The bell was hung on a yoke, in the middle of the belfry, and the yoke, which turned on its axis, was part of a beam which reached entirely across the belfry, or room in which It hung. At one end of this beam it was attached to an immense wheel, which turned with it, to this wheel was attached a large rope, probably sixty or more feet in length, which hung down to the first floor, and was used in ringing the bell, and this rope passed through a hole just large enough to admit of its so passing, in the floor of the belfry.
So you will see that the bell was rung by a man who stood sixty feet or more below it; When he pulled the rope the wheel began to revolve on its axis, and sometimes when he continued to pull it long enough, and hard enough this great wheel and the bell with it would make several revolutions, I once saw Daniel Independence Neff, (so named because he was born on Independence Day, ) ring this bell, and when he had got it going at full speed, and so that the wheel made several revolutions, he hung on to the rope, instead of letting it go, as the proper way was, and he was drawn up and up and up, until it seemed as though he would never stop. Had he gone but a very little farther there was but one possible alternative, he must have inevitably have gone through the two inch hole cut for the rope, or have been dashed down forty or fifty feet, to our feet? As I have said, this was THE bell of the town, there was a smaller one in the cupala of the Academy, a couple of hundred feet west of this one, and another in the Methodist Church, but this was the largest, and was the one to be rung whenever the multitude was to be reached; Among other occasions when it was rung, was when there was a death in the village or neighborhood; Then it was always TOLLED: and it was a very solemn and impressive sound, coming at all hours of the day or night, sometimes when we were in our beds, and at others when in school, or on the play grounds.

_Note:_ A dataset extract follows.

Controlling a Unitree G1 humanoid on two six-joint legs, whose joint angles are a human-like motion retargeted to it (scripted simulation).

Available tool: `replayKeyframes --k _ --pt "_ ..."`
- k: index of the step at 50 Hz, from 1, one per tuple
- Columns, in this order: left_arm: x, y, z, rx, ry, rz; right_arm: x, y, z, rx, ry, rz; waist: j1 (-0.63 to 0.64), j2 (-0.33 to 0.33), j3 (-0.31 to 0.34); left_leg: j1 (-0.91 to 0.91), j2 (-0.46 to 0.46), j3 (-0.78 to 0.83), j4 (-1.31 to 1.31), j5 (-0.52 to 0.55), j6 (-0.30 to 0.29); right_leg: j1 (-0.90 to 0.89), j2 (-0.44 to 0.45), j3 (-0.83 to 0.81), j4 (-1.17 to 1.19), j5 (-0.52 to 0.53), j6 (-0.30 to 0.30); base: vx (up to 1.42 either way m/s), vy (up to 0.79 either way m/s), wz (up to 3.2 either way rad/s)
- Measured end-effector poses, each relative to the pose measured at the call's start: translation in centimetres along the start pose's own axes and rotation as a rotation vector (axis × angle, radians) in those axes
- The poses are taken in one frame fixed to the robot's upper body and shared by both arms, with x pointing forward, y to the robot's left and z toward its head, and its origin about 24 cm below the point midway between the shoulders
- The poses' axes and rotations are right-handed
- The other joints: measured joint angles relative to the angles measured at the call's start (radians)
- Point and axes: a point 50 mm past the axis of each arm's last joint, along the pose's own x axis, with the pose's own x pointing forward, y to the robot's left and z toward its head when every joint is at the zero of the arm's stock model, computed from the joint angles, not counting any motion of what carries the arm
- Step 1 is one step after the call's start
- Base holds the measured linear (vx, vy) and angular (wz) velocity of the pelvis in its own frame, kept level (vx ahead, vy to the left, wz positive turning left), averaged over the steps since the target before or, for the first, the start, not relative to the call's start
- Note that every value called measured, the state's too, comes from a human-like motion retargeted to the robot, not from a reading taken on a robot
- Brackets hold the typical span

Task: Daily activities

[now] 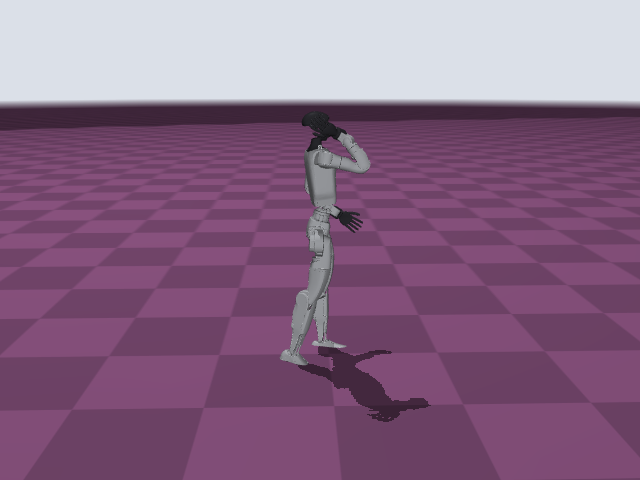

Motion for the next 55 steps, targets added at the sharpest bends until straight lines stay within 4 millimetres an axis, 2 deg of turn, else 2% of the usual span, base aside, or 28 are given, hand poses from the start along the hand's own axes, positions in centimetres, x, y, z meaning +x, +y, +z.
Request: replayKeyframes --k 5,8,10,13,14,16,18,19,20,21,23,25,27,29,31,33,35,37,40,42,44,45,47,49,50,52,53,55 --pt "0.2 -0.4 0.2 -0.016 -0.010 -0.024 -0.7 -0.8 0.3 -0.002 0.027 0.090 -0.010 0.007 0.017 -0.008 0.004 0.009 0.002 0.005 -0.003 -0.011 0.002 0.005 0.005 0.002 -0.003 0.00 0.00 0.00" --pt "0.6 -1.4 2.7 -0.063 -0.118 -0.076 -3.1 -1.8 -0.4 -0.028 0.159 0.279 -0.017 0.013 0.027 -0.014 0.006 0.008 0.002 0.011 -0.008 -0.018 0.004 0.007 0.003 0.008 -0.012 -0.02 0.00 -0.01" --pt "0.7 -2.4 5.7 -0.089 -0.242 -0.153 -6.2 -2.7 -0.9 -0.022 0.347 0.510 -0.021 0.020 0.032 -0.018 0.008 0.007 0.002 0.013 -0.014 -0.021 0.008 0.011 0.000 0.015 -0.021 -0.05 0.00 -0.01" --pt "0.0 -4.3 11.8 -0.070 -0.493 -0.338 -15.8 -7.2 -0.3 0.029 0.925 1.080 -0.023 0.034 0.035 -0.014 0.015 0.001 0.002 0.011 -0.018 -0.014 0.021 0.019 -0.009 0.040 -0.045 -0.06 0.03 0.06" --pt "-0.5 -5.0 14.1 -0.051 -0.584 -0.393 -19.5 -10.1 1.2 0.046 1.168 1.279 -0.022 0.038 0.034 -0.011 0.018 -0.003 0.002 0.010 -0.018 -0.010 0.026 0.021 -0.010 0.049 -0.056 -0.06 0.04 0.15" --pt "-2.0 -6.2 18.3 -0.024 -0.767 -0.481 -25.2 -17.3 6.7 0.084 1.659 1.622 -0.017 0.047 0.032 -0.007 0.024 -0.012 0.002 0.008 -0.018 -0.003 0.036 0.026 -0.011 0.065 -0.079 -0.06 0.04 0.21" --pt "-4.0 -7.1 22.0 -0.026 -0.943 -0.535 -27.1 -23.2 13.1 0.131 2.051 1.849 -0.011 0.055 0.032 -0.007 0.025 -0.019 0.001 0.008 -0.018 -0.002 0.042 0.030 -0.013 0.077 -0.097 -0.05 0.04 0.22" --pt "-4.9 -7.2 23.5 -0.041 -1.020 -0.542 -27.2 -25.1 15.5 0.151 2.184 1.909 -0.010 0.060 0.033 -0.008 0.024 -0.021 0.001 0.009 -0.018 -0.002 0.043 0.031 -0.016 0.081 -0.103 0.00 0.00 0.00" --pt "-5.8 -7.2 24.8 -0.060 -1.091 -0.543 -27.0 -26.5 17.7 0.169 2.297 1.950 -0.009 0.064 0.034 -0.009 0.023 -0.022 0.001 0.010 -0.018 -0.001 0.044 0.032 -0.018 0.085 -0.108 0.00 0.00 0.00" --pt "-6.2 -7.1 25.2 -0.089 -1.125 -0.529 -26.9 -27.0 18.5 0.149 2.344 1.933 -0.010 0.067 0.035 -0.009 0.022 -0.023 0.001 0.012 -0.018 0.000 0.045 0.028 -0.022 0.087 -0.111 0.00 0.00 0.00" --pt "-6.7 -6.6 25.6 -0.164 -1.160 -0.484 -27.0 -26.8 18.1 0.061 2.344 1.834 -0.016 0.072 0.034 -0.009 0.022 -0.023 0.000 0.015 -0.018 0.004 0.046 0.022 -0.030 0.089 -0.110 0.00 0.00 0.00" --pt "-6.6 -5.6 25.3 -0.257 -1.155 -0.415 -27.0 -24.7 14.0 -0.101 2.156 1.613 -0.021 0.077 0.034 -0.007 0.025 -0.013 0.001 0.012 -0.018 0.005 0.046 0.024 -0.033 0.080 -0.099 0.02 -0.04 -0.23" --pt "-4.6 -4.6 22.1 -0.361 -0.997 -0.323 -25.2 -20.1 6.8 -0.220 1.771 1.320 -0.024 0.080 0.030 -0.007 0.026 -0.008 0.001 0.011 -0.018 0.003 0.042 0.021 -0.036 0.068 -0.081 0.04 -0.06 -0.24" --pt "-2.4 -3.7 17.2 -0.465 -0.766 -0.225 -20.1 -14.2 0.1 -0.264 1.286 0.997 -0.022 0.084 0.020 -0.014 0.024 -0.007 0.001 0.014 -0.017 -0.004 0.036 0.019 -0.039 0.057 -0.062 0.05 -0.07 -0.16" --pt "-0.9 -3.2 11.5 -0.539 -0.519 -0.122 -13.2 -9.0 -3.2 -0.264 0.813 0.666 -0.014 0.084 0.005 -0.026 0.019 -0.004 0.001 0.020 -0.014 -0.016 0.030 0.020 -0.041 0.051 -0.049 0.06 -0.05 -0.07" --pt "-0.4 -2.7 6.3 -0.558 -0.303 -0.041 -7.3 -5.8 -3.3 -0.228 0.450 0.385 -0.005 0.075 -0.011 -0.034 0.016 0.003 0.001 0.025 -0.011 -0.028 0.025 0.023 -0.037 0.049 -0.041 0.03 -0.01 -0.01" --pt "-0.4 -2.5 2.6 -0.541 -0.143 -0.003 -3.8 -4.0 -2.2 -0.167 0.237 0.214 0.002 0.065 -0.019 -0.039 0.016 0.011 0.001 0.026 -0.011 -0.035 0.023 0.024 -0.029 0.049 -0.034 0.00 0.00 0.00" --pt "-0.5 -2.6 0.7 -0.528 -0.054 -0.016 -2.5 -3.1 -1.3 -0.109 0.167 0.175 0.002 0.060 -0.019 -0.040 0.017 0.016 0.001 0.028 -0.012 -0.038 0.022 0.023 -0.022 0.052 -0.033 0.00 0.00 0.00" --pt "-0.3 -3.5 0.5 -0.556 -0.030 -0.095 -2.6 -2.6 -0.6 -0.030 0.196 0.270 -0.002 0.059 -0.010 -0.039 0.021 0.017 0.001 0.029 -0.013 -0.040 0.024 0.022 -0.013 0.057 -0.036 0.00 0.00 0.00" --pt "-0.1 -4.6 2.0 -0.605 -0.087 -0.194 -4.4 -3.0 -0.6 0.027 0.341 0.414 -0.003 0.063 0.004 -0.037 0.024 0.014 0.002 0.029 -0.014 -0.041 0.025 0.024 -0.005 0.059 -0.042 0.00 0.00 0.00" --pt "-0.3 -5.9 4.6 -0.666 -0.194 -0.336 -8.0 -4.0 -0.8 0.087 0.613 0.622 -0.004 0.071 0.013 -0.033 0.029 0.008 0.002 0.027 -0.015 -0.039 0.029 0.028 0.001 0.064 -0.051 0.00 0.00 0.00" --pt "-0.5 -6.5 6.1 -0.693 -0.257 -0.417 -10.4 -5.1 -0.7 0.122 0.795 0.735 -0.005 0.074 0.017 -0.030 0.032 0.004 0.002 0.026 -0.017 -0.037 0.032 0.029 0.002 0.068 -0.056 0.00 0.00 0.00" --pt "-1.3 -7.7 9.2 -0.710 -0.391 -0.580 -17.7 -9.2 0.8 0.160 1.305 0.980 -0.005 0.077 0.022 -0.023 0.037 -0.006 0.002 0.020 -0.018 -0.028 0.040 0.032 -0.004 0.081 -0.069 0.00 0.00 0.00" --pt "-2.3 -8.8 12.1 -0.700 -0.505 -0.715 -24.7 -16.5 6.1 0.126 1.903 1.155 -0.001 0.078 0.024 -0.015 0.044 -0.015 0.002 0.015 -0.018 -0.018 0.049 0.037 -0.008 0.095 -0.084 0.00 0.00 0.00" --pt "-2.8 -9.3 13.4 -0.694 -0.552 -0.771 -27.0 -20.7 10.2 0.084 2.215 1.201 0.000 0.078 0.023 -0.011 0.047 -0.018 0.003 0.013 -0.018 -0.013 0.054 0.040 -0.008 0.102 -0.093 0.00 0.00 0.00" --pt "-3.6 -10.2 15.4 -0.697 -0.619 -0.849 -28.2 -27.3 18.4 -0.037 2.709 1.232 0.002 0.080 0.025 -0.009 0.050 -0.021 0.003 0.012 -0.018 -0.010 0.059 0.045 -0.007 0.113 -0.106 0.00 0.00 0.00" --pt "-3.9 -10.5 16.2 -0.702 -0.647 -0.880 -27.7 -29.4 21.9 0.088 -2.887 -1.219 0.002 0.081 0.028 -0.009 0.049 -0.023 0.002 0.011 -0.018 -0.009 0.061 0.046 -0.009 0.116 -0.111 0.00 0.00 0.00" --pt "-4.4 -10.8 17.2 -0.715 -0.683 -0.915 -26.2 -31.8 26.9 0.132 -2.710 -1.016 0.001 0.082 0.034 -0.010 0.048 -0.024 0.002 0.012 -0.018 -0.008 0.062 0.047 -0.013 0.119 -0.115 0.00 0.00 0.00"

On the death of a grown person it tolled, very slowly, three times if the deceased were a MAN; five times if a woman; and then, a little more rapidly, but still with slow and measured tones, it tolled and told the number of his or her years on earth; and knowing, as everybody in reach of the solemn sound was likely to know who the sick ones were, we knew who had passed away; and among the weird and not pleasant memories of my early childhood are those of nights when I have listened with awe to the sound of the "passing bell, " and then heard my parents or some of the older children speak the name of the one who had passed over the dark river of death.
The bell was rung many times every Sunday, and always tolled when a funeral procession left the church, and until It entered the Grave Yard.